== EXERCISE ==
Below are records with pictures in them. Output exactly the lines from the one with "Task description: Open" through the one with "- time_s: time", both included, and leave every picture out; give only those lines.

----------------

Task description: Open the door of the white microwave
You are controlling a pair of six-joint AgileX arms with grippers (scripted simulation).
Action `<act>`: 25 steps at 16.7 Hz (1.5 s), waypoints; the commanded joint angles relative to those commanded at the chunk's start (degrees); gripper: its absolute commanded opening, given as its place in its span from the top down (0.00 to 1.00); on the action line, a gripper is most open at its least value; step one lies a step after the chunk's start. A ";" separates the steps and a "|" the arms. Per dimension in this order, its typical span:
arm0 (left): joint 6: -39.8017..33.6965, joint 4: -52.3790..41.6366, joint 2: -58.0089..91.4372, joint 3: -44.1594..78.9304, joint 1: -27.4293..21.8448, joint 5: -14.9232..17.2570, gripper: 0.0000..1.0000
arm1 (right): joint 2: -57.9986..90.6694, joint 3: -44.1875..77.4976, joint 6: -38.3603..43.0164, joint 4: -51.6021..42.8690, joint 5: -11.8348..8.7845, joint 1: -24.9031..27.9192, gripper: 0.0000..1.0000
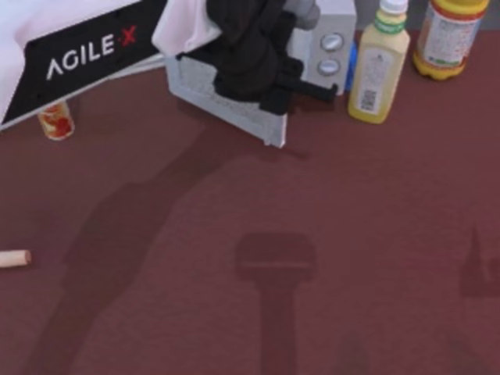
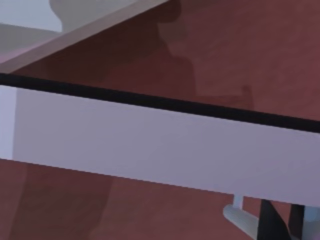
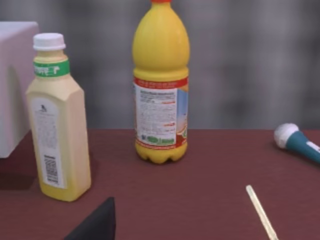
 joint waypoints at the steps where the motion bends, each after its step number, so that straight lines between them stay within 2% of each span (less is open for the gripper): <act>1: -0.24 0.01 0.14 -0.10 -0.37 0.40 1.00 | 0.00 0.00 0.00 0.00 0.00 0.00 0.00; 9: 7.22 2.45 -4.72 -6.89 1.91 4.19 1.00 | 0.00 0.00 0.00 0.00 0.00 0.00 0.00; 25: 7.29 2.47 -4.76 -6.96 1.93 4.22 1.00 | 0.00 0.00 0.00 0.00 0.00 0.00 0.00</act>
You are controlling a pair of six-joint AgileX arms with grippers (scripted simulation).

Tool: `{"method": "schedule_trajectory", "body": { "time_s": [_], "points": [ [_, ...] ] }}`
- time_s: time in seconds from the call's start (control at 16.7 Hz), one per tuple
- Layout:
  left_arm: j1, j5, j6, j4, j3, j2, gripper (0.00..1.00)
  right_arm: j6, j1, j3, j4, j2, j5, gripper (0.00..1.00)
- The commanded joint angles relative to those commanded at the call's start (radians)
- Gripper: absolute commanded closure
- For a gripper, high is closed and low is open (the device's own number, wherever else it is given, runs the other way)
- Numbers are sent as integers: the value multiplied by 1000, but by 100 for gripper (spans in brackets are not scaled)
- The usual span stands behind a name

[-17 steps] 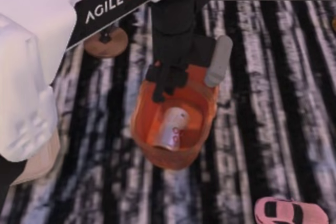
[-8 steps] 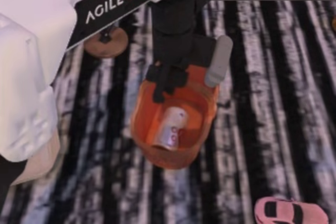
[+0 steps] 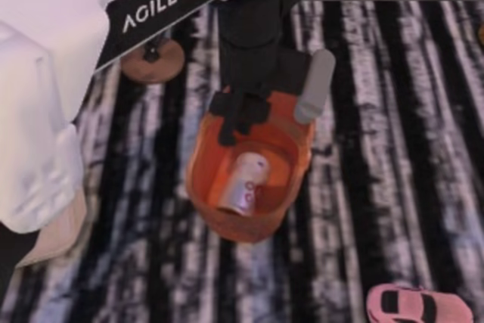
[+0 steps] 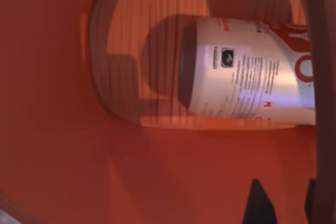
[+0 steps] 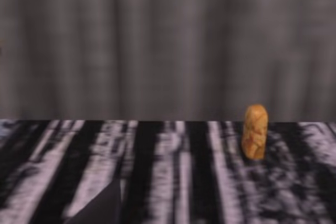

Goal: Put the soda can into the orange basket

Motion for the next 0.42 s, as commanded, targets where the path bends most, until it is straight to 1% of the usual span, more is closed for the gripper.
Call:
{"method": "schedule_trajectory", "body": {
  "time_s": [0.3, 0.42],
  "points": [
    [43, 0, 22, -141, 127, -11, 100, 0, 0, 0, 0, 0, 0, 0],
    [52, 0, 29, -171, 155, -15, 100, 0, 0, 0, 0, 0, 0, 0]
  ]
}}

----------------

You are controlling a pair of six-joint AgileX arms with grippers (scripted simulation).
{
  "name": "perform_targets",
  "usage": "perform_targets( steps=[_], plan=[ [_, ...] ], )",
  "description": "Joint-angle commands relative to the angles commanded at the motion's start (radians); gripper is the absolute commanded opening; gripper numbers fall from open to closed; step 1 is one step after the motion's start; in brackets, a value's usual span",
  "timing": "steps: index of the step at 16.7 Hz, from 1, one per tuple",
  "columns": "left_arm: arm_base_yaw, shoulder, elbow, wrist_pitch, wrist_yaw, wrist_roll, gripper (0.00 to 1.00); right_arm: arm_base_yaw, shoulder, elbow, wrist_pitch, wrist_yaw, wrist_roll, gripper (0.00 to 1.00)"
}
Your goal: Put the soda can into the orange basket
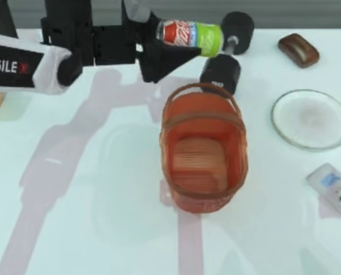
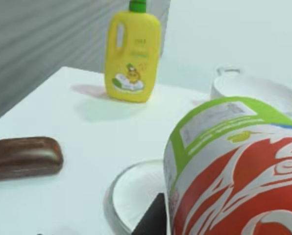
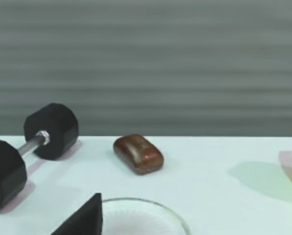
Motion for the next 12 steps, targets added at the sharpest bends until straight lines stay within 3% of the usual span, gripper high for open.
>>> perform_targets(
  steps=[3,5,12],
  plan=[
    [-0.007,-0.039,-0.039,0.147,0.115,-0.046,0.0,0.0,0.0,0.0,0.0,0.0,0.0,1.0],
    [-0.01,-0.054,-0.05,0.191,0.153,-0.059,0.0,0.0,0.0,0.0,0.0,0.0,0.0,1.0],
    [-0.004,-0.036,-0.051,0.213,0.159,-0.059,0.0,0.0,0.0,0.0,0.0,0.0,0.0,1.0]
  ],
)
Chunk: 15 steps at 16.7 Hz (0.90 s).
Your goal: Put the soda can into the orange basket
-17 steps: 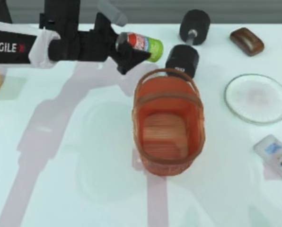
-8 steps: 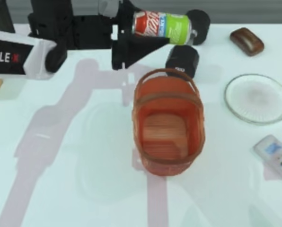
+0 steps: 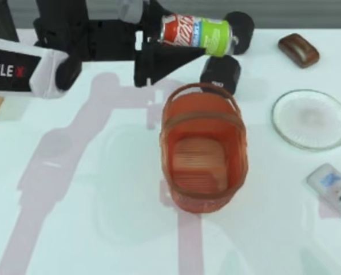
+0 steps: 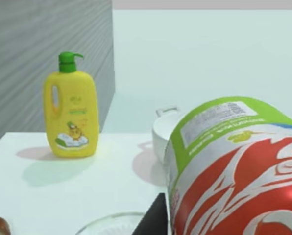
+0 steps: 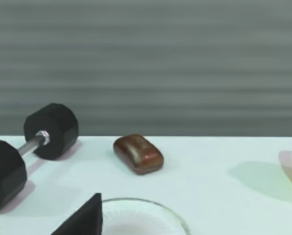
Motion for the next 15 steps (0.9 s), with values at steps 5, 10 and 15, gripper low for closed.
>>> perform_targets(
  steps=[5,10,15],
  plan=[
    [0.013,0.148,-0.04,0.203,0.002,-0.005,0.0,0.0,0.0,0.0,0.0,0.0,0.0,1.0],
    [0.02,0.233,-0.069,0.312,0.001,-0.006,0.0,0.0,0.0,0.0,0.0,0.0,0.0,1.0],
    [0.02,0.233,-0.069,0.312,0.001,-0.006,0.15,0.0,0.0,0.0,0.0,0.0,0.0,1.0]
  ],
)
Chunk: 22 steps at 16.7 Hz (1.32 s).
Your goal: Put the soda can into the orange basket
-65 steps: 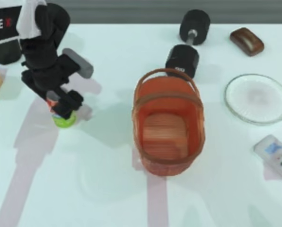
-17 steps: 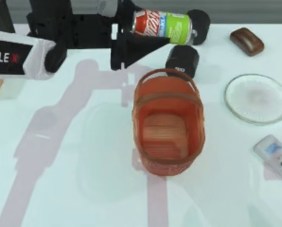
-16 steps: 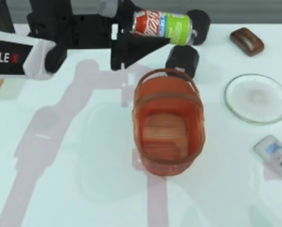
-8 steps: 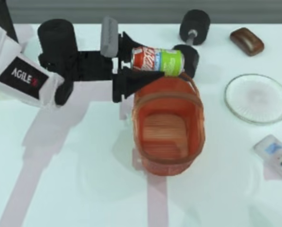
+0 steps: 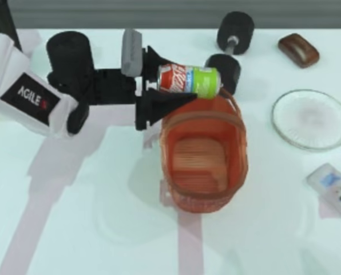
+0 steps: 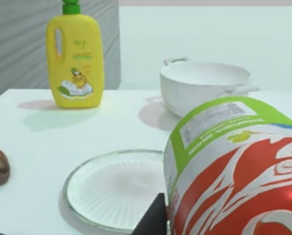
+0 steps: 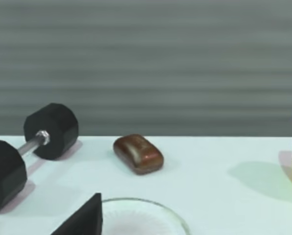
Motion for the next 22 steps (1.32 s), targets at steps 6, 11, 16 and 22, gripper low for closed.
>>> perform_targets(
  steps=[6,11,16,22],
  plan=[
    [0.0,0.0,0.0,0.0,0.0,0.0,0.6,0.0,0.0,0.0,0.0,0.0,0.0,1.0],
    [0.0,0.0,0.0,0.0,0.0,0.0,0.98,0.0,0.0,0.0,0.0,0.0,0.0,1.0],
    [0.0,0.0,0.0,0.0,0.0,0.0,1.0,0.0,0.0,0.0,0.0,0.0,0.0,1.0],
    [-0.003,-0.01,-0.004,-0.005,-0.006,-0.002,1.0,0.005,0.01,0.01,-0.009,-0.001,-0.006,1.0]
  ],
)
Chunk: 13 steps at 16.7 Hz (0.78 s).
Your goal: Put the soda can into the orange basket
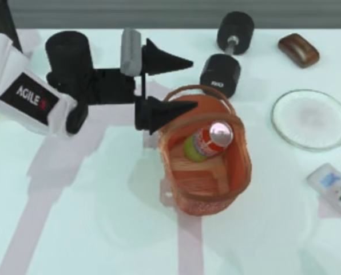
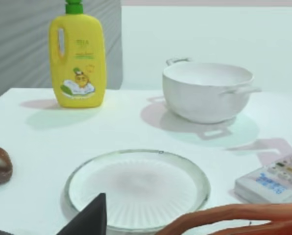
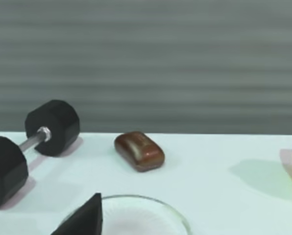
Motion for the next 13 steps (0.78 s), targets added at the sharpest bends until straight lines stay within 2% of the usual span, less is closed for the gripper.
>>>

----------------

== REPLY ==
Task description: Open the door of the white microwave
You are controlling a pair of six-joint AgileX arms with grippers (scripted simulation).
Action `<act>`: 25 steps at 16.7 Hz (1.5 s), waypoints; the commanded joint angles relative to those commanded at the chunk's start (degrees); gripper: its absolute commanded opening, given as its place in its span from the top down (0.00 to 1.00); on the action line, a gripper is most open at its least value; step one lies a step after the chunk's start. A ";" separates the steps and a "|" the arms. Per dimension in this order, its typical span:
arm0 (left): joint 6: -39.8017..33.6965, joint 4: -52.3790..41.6366, joint 2: -58.0089..91.4372, joint 3: -44.1594..78.9304, joint 1: -27.4293..21.8448, joint 5: -14.9232..17.2570, gripper: 0.0000..1.0000
arm1 (right): joint 2: -57.9986..90.6694, joint 3: -44.1875..77.4976, joint 6: -38.3603..43.0164, joint 4: -51.6021..42.8690, joint 5: -11.8348..8.7845, joint 1: -24.9031..27.9192, gripper: 0.0000..1.0000
 joint waypoints at the steps where the motion bends, each after its step number, so that straight lines between them stay within 2% of each span (less is open for the gripper): <act>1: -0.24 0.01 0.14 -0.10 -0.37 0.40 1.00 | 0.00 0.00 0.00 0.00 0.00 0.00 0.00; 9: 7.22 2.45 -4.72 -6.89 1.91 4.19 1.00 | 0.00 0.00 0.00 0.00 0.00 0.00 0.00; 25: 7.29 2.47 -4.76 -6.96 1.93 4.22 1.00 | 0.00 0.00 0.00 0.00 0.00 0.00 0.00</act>
You are controlling a pair of six-joint AgileX arms with grippers (scripted simulation).

Tool: `{"method": "schedule_trajectory", "body": { "time_s": [_], "points": [ [_, ...] ] }}`
- time_s: time in seconds from the call's start (control at 16.7 Hz), one per tuple

This exercise requires nothing further.